# [Task brief]
Below are some entries. Copy each line in them that holds "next".

### Extracted entries

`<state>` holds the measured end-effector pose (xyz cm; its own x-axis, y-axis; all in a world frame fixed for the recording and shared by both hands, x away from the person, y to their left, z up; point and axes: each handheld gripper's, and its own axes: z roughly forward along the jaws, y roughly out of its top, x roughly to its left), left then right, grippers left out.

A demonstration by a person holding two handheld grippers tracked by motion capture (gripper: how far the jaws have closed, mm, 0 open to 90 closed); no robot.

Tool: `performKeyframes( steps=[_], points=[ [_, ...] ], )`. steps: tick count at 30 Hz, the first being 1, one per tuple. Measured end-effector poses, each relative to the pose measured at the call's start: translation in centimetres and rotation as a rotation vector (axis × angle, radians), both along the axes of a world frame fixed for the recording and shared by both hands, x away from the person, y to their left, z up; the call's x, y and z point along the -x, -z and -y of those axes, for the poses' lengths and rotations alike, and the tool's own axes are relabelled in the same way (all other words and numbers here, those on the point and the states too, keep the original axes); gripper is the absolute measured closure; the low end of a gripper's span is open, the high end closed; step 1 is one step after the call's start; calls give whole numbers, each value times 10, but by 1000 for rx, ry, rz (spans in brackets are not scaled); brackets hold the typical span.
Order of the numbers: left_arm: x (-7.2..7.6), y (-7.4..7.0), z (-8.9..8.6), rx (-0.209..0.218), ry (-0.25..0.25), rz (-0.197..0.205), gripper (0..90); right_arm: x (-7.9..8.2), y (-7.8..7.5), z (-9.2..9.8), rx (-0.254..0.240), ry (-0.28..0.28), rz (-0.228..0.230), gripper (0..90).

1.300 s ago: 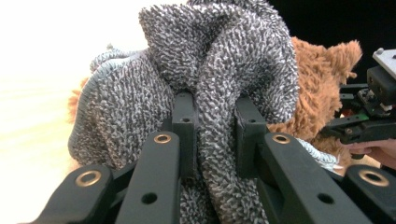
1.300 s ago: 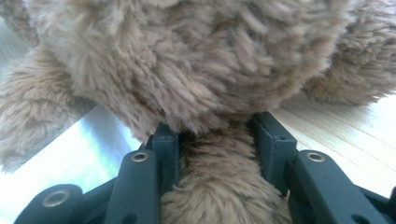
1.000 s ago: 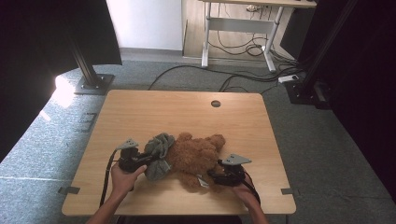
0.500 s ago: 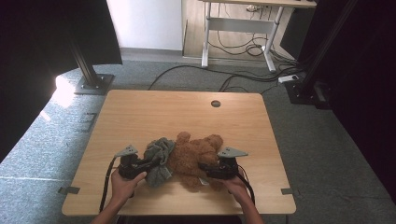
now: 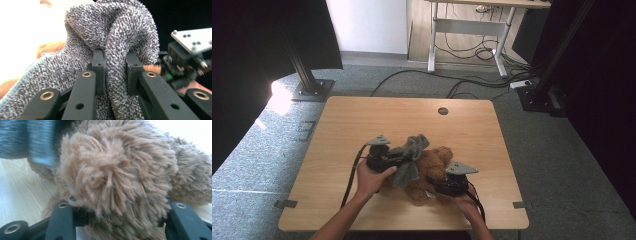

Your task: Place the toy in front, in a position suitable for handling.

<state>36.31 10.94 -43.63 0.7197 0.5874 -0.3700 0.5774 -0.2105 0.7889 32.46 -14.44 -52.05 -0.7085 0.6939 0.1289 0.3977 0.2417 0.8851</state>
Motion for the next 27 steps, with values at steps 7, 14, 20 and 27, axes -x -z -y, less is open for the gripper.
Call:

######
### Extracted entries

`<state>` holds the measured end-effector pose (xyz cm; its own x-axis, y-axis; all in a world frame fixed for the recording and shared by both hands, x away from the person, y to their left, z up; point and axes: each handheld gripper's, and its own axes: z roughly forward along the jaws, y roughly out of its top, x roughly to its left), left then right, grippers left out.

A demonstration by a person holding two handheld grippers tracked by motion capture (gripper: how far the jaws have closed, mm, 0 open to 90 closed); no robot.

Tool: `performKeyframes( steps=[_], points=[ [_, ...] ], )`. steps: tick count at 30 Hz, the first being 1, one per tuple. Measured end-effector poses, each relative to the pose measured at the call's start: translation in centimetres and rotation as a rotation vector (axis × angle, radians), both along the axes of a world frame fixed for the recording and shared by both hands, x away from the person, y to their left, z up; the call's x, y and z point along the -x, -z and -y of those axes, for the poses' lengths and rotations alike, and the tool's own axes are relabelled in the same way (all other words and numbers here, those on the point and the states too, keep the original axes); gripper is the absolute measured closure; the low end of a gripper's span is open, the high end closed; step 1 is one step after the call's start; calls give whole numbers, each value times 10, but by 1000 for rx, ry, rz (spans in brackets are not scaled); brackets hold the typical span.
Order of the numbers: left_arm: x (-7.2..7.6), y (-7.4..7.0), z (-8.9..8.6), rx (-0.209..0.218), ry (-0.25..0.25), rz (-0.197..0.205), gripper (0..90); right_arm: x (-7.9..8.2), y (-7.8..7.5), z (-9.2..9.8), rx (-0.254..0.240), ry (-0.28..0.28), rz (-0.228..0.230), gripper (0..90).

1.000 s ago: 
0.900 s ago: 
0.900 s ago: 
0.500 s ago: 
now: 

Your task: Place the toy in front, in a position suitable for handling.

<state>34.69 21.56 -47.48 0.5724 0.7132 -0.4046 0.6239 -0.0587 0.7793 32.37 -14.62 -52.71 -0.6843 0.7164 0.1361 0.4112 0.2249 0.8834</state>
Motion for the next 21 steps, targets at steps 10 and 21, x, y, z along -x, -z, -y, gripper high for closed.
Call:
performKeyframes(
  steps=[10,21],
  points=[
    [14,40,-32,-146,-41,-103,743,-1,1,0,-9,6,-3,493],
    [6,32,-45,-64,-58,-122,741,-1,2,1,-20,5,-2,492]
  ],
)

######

# [Written solution]
Motion for the next 27 steps, with values at steps 7, 14, 20 and 27, axes -x -z -y, less is open for the gripper.
Motion for the next 21 steps, targets at steps 10 and 21, x, y, z along -x, -z, -y, gripper high for closed.

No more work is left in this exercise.